Dans les années 1950, le philosophe Léo Strauss – auteur entre autres de La persécution et l’art d’écrire – établissait un concept affirmant que, pour discréditer l’argumentation d’un contradicteur, il suffisait de se référer au nazisme, à Hitler et à la Shoah. C’est ce qu’il appelait la «reductio ad hitlerum». Dans les années 1990, alors que nous n’étions qu’aux prémices d’Internet, un avocat américain énonçait une loi empirique: «Plus une discussion en ligne dure, plus la probabilité d’y trouver une comparaison impliquant les Nazis ou Hitler s’approche de 1.» C’est ce qu’on appelle de nos jours la «loi» ou le «point» Godwin. Il n’est pas applicable qu’aux discussions en ligne. Avec ce «grand remplacement» que certains partis politiques recyclent sous de nombreuses formes, ne serions-nous pas face au nouveau point Godwin de l’immigration?

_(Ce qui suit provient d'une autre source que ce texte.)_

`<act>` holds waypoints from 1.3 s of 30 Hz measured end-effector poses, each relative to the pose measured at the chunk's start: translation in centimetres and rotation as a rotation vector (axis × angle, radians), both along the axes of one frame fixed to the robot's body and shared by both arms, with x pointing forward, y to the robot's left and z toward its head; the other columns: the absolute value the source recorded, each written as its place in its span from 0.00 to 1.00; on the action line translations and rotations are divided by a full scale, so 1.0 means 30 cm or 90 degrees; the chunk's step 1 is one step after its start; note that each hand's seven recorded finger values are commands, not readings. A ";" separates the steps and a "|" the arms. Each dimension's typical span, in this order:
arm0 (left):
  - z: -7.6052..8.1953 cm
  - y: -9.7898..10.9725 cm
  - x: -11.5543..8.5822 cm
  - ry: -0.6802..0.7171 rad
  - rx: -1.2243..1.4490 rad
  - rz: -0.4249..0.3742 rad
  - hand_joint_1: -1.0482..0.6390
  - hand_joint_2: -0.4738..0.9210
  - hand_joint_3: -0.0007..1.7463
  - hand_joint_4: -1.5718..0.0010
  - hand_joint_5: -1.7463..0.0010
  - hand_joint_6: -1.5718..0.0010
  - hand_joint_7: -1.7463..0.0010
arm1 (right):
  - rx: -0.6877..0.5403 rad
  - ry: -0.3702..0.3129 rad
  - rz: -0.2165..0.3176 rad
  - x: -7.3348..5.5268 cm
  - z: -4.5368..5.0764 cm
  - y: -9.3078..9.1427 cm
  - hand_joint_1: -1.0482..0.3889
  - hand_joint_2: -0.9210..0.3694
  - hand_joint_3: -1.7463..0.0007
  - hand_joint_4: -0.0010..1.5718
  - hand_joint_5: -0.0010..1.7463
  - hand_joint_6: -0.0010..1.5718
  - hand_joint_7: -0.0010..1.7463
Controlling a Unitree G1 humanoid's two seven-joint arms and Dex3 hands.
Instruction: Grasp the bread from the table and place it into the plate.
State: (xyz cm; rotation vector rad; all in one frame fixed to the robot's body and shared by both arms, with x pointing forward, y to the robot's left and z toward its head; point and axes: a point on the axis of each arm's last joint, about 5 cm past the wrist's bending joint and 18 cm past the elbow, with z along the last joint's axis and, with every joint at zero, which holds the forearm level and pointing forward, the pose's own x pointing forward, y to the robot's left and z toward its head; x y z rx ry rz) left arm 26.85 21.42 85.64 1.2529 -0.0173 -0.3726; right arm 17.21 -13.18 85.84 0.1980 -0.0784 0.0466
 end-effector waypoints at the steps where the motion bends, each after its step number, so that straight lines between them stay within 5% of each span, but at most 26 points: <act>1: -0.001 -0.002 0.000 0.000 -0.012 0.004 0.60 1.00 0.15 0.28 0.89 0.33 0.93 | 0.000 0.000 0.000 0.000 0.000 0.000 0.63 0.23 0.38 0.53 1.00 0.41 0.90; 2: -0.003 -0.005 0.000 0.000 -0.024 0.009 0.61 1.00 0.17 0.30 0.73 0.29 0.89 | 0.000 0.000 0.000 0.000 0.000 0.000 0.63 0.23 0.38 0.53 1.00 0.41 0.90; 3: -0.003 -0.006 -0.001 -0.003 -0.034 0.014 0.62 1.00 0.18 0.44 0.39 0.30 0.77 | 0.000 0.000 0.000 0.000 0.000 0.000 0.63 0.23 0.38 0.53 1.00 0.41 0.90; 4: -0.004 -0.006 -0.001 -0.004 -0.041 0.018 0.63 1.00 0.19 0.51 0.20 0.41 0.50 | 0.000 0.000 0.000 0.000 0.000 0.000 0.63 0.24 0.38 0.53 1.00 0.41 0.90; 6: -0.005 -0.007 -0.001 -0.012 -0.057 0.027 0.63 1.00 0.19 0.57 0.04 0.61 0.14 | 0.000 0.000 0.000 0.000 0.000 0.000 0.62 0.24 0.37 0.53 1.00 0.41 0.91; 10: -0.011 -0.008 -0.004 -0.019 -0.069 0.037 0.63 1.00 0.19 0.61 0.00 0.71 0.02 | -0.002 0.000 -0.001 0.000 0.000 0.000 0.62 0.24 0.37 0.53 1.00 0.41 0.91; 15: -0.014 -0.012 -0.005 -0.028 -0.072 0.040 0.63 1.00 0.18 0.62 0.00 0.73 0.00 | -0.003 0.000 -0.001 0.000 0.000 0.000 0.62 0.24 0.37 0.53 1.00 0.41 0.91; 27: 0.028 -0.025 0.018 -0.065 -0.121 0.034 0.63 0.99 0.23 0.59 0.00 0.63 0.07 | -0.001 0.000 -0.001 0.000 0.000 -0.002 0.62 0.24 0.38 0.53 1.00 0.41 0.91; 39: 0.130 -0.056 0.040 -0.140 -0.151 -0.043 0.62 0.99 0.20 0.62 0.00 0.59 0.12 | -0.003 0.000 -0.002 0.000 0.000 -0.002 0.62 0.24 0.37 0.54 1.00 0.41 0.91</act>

En 2010, sous la plume de l’écrivain français Renaud Camus, face à une immigration (essentiellement de religion musulmane) mal contrôlée en Europe en général et en France en particulier, apparaît le terme de «grand remplacement» qui va devenir le parangon réactionnaire de l’extrême droite au sein de l’échiquier politique, auxquels s’opposent désormais les partisans de la «créolisation universelle». Au Royaume-Uni – qui procède à des statistiques ethniques et religieuses – l’écrivain Douglas Murray, auteur des best-sellers L’Étrange suicide de l’Europe et Abattre l’Occident. Comment l’antiracisme est devenu une arme de destruction massive, analyse les profondes mutations qui font de Londres, Manchester ou Birmingham des villes à «minorités blanches». Dans un entretien au Figaro le 8 décembre dernier, il déclare: «Les avantages de la diversité ne sont pas inépuisables. Il y a un stade où vous avez effectivement dilué votre culture à tel point que vous n’êtes plus ce que vous étiez.» De la «dilution» à l’anglaise au «grand remplacement» à la française auquel 60 % de la population adhère, sommes-nous, comme l’a démontré l’historien Nicolas Lebourg, face à «l’histoire d’une idée mortifère» ou, comme s’en inquiète Michel Houellebecq: «J’ai été très choqué qu’on appelle ça une théorie. Ce n’est pas une théorie, c’est un fait»?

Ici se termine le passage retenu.